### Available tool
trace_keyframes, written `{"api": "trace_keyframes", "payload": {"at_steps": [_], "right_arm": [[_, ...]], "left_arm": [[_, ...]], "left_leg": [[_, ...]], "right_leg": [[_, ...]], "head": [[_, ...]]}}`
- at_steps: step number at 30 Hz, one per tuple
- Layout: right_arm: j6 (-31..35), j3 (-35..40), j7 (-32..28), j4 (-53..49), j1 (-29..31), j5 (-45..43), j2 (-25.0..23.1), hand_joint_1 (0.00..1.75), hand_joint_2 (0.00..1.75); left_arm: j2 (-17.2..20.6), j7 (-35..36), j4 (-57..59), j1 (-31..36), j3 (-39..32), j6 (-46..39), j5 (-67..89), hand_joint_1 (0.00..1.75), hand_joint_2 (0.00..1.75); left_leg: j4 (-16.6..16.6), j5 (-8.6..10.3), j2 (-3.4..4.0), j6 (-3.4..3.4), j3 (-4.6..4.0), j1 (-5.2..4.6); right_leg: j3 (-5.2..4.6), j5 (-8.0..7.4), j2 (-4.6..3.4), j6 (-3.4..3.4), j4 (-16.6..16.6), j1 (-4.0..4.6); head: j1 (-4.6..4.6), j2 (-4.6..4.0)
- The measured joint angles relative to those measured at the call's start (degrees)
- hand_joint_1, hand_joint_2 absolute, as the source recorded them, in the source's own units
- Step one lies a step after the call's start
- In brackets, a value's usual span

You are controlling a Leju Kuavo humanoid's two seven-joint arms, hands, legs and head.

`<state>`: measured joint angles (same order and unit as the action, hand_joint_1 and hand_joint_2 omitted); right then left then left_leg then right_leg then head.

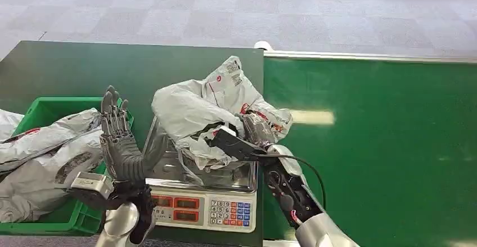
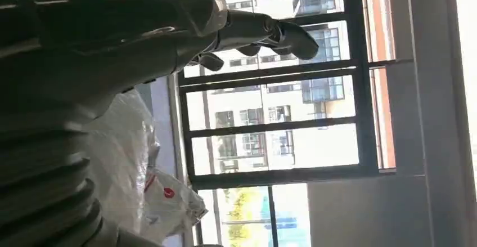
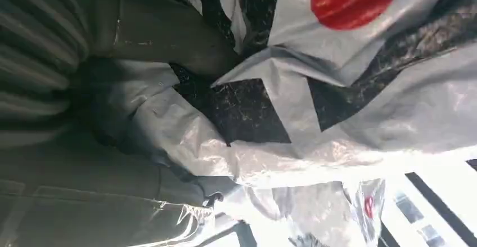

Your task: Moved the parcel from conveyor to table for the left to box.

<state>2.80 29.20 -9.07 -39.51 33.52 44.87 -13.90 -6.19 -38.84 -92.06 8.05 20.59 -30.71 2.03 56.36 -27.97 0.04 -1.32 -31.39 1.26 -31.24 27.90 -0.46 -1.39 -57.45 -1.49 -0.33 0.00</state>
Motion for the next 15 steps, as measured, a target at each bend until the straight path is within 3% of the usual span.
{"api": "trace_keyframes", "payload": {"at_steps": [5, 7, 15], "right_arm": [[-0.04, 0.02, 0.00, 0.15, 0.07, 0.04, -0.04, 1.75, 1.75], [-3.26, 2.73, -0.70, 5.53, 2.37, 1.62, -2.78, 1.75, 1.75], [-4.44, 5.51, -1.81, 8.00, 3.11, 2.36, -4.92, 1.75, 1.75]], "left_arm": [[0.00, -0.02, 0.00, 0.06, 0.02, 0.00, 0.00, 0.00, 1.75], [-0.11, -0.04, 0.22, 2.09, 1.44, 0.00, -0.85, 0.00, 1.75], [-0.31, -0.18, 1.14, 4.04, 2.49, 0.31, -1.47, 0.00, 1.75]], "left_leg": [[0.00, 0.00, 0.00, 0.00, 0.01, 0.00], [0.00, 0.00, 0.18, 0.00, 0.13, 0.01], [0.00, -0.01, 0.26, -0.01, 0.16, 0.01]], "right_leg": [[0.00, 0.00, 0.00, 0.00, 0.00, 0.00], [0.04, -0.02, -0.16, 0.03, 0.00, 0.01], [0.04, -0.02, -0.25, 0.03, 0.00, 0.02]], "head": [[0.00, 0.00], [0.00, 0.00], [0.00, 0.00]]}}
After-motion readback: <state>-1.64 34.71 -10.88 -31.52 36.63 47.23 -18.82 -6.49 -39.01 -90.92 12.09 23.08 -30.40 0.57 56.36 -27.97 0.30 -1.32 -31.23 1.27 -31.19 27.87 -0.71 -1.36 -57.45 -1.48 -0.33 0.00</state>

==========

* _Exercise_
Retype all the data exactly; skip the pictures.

* _Exercise response_
### Available tool
trace_keyframes, written `{"api": "trace_keyframes", "payload": {"at_steps": [_], "right_arm": [[_, ...]], "left_arm": [[_, ...]], "left_leg": [[_, ...]], "right_leg": [[_, ...]], "head": [[_, ...]]}}`
- at_steps: step number at 30 Hz, one per tuple
- Layout: right_arm: j6 (-31..35), j3 (-35..40), j7 (-32..28), j4 (-53..49), j1 (-29..31), j5 (-45..43), j2 (-25.0..23.1), hand_joint_1 (0.00..1.75), hand_joint_2 (0.00..1.75); left_arm: j2 (-17.2..20.6), j7 (-35..36), j4 (-57..59), j1 (-31..36), j3 (-39..32), j6 (-46..39), j5 (-67..89), hand_joint_1 (0.00..1.75), hand_joint_2 (0.00..1.75); left_leg: j4 (-16.6..16.6), j5 (-8.6..10.3), j2 (-3.4..4.0), j6 (-3.4..3.4), j3 (-4.6..4.0), j1 (-5.2..4.6); right_leg: j3 (-5.2..4.6), j5 (-8.0..7.4), j2 (-4.6..3.4), j6 (-3.4..3.4), j4 (-16.6..16.6), j1 (-4.0..4.6); head: j1 (-4.6..4.6), j2 (-4.6..4.0)
- The measured joint angles relative to those measured at the call's start (degrees)
- hand_joint_1, hand_joint_2 absolute, as the source recorded them, in the source's own units
- Step one lies a step after the call's start
- In brackets, a value's usual span

You are controlling a Leju Kuavo humanoid's two seven-joint arms, hands, legs and head.

`<state>`: measured joint angles (same order and unit as the action, hand_joint_1 and hand_joint_2 omitted); right then left then left_leg then right_leg then head.


Your task: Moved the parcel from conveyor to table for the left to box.

<state>2.80 29.20 -9.07 -39.51 33.52 44.87 -13.90 -6.19 -38.84 -92.06 8.05 20.59 -30.71 2.03 56.36 -27.97 0.04 -1.32 -31.39 1.26 -31.24 27.90 -0.46 -1.39 -57.45 -1.49 -0.33 0.00</state>
Motion for the next 15 steps, as measured, a target at each bend until the straight path is within 3% of the usual span.
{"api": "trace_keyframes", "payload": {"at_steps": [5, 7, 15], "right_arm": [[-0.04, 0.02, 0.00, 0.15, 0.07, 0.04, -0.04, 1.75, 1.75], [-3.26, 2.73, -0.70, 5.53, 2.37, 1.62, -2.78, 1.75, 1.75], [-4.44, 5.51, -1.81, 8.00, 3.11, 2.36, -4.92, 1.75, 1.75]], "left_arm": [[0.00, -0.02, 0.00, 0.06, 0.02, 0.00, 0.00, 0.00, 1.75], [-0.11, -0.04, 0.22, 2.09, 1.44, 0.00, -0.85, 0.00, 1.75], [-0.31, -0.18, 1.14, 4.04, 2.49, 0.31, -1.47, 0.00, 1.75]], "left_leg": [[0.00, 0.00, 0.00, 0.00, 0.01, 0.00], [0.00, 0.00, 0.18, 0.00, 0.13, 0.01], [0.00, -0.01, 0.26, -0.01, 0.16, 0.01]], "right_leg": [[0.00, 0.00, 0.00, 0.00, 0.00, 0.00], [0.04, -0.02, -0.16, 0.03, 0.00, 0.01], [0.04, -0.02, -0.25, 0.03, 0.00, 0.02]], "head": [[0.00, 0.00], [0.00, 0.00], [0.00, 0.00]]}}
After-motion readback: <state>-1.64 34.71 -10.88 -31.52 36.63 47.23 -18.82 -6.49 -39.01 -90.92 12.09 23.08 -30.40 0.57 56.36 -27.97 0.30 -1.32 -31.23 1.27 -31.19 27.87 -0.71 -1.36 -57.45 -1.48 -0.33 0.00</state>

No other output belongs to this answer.